Well I finished the whole damned season the day it dropped, so I guess I liked it. Certainly my favorite Tim Burton product in a long time. It's basically just a pastiche of Harry Potter, Twilight, and probably a dozen other YA supernatural franchises I don't follow, but instead of the boring everyteen, audience insert character invariably at the center of such things, this one instead centers on Wednesday Addams, an over-the-top, completely gonzo and hilarious character.

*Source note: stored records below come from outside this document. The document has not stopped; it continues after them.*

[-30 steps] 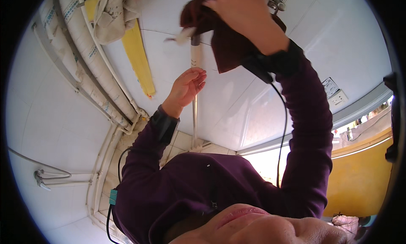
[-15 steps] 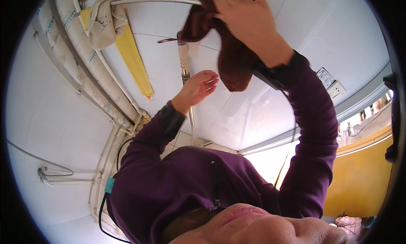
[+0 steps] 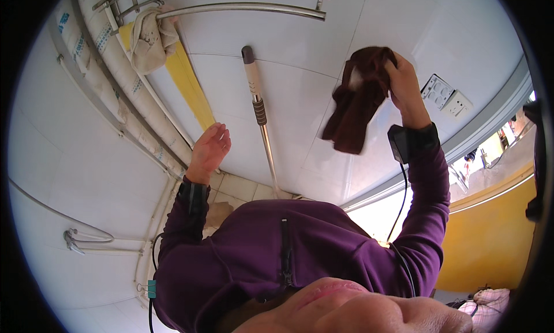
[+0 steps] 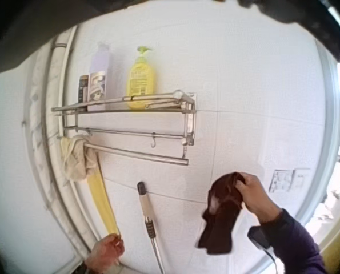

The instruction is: The person wipes the white tiled walls and a metal rack in a bathroom using a dark cloth. They clean around a wall-mounted electrical outlet and a colorful braided decoration, then briefly handle a white cloth before resuming wiping.

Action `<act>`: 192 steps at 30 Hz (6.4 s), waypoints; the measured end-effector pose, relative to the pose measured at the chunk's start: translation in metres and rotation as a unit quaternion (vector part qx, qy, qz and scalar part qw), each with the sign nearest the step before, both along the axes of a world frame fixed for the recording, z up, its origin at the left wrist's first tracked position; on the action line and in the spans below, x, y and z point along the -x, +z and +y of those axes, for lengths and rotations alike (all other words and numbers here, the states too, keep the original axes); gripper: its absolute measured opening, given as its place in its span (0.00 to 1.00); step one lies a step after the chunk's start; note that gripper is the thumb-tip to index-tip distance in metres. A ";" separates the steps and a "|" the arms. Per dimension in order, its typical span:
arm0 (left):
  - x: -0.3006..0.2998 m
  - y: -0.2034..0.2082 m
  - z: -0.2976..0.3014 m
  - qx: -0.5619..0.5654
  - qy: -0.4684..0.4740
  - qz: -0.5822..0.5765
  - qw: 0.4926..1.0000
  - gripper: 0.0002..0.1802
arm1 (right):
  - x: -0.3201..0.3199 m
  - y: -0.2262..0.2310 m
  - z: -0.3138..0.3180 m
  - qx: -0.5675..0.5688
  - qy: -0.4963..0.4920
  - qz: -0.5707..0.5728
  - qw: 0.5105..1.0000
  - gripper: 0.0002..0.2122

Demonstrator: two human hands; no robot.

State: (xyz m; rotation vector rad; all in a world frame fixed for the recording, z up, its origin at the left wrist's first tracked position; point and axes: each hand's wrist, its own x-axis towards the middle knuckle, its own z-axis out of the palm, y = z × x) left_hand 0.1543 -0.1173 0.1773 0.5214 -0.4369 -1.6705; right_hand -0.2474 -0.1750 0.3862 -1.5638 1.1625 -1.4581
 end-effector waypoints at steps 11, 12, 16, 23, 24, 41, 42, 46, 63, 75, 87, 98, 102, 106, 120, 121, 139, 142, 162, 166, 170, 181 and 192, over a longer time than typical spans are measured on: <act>0.031 0.005 0.005 0.021 -0.043 0.026 0.999 0.05 | -0.112 0.074 -0.047 0.313 0.022 0.060 0.948 0.13; 0.031 0.005 0.004 0.008 -0.038 0.023 0.999 0.05 | -0.119 0.079 -0.056 0.314 -0.051 0.095 0.943 0.16; 0.033 0.003 0.003 -0.019 -0.016 0.015 1.000 0.04 | -0.121 0.091 -0.075 0.235 -0.079 0.125 0.961 0.20; 0.043 0.001 0.005 0.030 -0.039 0.005 0.999 0.05 | -0.110 0.102 -0.066 0.279 -0.043 0.152 0.947 0.19; 0.040 0.000 0.006 0.028 -0.035 0.008 0.999 0.05 | -0.110 0.097 -0.066 0.325 -0.047 0.139 0.934 0.19; -0.050 -0.017 0.054 0.070 0.059 -0.004 0.996 0.09 | -0.085 0.136 -0.127 0.512 -0.105 0.242 0.817 0.12; -0.051 -0.017 0.053 0.078 0.033 0.000 0.996 0.09 | -0.089 0.140 -0.129 0.510 -0.124 0.254 0.812 0.12; -0.056 -0.021 0.058 0.064 0.032 -0.002 0.997 0.10 | -0.091 0.133 -0.109 0.413 -0.128 0.180 0.884 0.17; -0.040 -0.011 0.063 0.088 0.025 -0.005 0.996 0.09 | -0.093 0.140 -0.082 0.319 -0.112 0.209 0.918 0.18; -0.040 -0.016 0.067 0.081 0.023 -0.004 0.996 0.09 | -0.091 0.136 -0.060 0.339 -0.058 0.257 0.903 0.16; -0.061 -0.033 0.071 0.076 0.041 0.012 0.996 0.09 | -0.096 0.129 -0.025 0.389 -0.007 0.191 0.901 0.15; -0.057 -0.037 0.064 0.091 0.030 0.017 0.995 0.10 | -0.095 0.125 -0.040 0.499 0.068 0.180 0.845 0.16; -0.058 -0.031 0.073 0.118 0.017 0.034 0.992 0.11 | -0.088 0.119 -0.043 0.520 0.082 0.146 0.837 0.16; -0.055 -0.023 0.086 0.146 0.023 0.036 0.988 0.11 | -0.095 0.116 -0.041 0.517 0.041 0.146 0.843 0.17; -0.041 -0.022 0.129 0.119 0.067 0.086 0.987 0.09 | -0.087 0.116 -0.055 0.563 0.059 0.194 0.801 0.20; -0.042 -0.024 0.135 0.125 0.072 0.081 0.986 0.09 | -0.086 0.114 -0.056 0.564 0.063 0.185 0.802 0.20; -0.061 -0.041 0.194 0.126 0.163 0.071 0.976 0.08 | -0.060 0.102 -0.116 0.516 -0.101 0.284 0.802 0.20; -0.060 -0.041 0.188 0.129 0.150 0.086 0.976 0.09 | -0.067 0.095 -0.128 0.529 0.001 0.150 0.835 0.16; -0.046 -0.009 0.155 0.121 0.168 0.109 0.972 0.09 | -0.092 0.188 -0.079 0.435 0.019 0.254 0.863 0.12; -0.040 -0.001 0.133 0.132 0.147 0.106 0.975 0.08 | -0.095 0.186 -0.064 0.372 0.095 0.170 0.907 0.12; -0.032 -0.001 0.121 0.110 0.118 0.123 0.979 0.08 | -0.101 0.184 -0.051 0.298 0.099 0.173 0.933 0.13; -0.025 0.020 0.093 0.150 0.082 0.096 0.981 0.08 | -0.100 0.173 -0.114 0.591 -0.158 0.242 0.753 0.10; -0.071 0.014 0.158 0.140 0.219 0.035 0.965 0.09 | -0.070 0.201 -0.136 0.608 -0.123 0.256 0.742 0.06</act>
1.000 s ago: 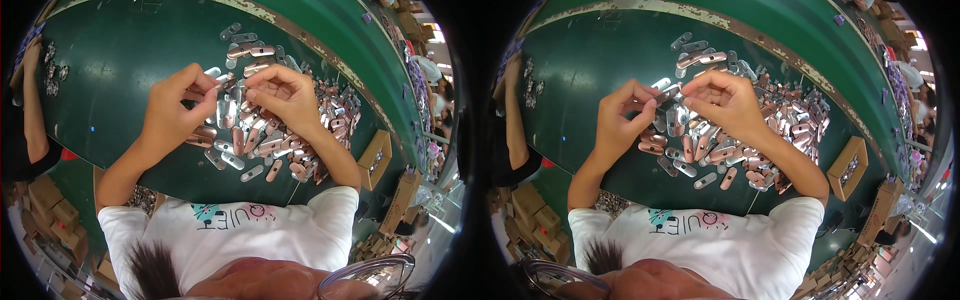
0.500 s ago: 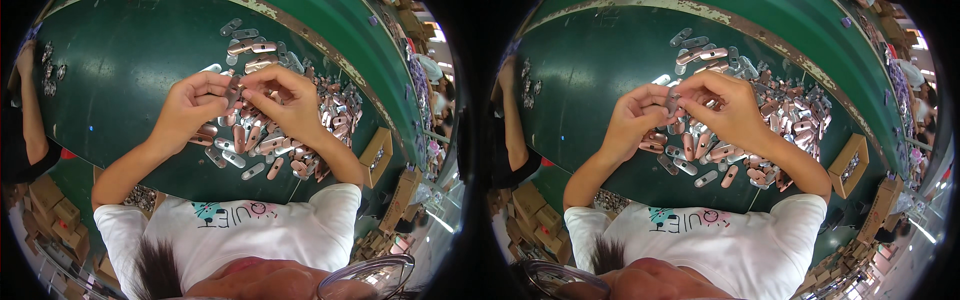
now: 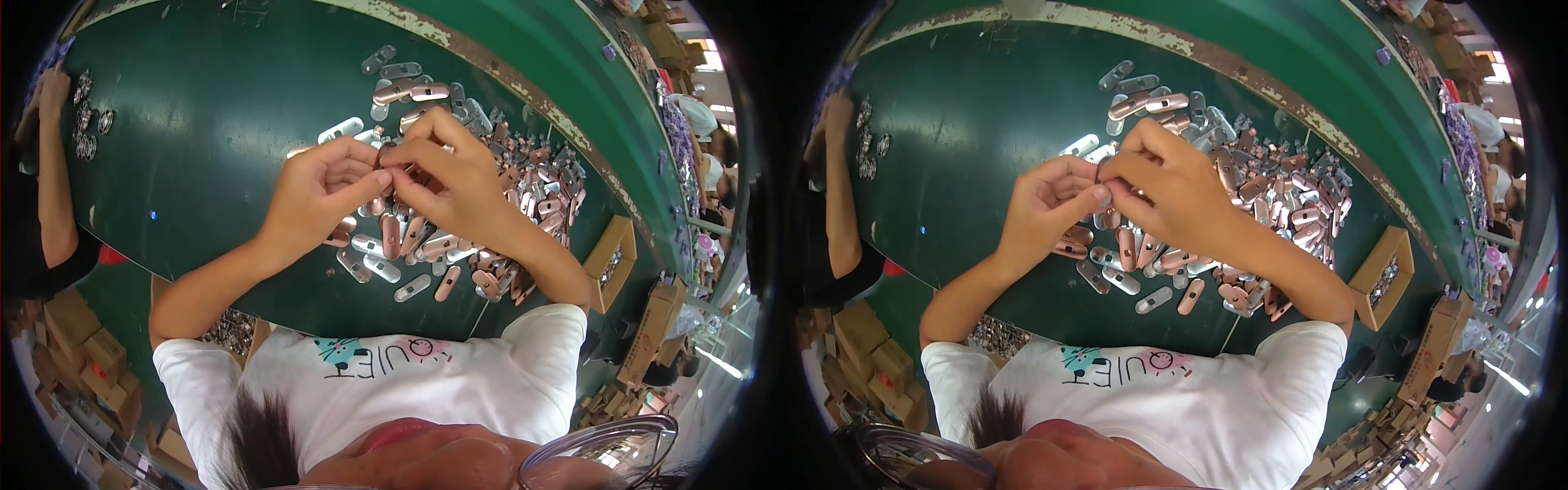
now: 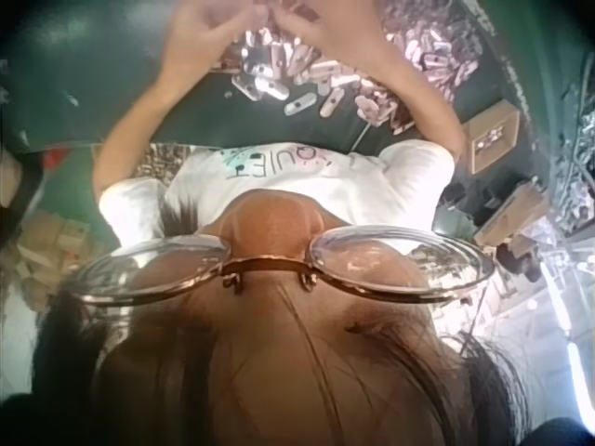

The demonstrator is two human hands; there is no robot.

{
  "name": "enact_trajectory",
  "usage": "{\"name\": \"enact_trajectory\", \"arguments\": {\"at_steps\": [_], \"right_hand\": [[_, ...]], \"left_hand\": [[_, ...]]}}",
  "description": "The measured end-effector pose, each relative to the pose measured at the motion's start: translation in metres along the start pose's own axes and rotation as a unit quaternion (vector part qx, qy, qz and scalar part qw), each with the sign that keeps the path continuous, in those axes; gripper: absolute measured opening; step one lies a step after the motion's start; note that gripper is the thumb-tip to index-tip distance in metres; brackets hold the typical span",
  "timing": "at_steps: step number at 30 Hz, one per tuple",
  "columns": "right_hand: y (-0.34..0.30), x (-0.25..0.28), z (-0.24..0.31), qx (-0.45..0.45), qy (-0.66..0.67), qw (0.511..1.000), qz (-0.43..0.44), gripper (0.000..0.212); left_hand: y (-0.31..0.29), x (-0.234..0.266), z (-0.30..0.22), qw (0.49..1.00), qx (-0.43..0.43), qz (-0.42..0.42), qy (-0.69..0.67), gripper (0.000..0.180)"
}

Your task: Assemble small purple handheld fans on an electronics factory production line.

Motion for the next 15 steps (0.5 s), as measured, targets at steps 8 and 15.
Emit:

Addams Family is a franchise built on an ensemble of pretty flat characters defined by a few gags each, so it's actually a pretty bold move to base a whole series (mostly) on just one of them pulled away from the ensemble. Even with Wednesday having been made a break-out star character by Ricci's iconic 90s performance, there's not really a lot of there there, and I wouldn't want to have had to write it. The series solves the problem by turning her from a flat one-note character to a rounded character whose psychology makes her act flat and one-note, which is the only real solution that can both properly honor the character while making her a character you can have a series based around. It mostly works, but does make the visit by Uncle Fester a bit of a tonal clash (or maybe it's just the performance, it's not the first Fred Armisen cameo that I have found funny but tonally dissonant with the overall production).
Anyway I enjoyed it, despite having a low tolerance for teen angst-driven narratives and very limited interest in YA monster fantasy. Hopefully some prospective YA novelist out there will be inspired to have an actually interesting protagonist in their monster high school drama as well.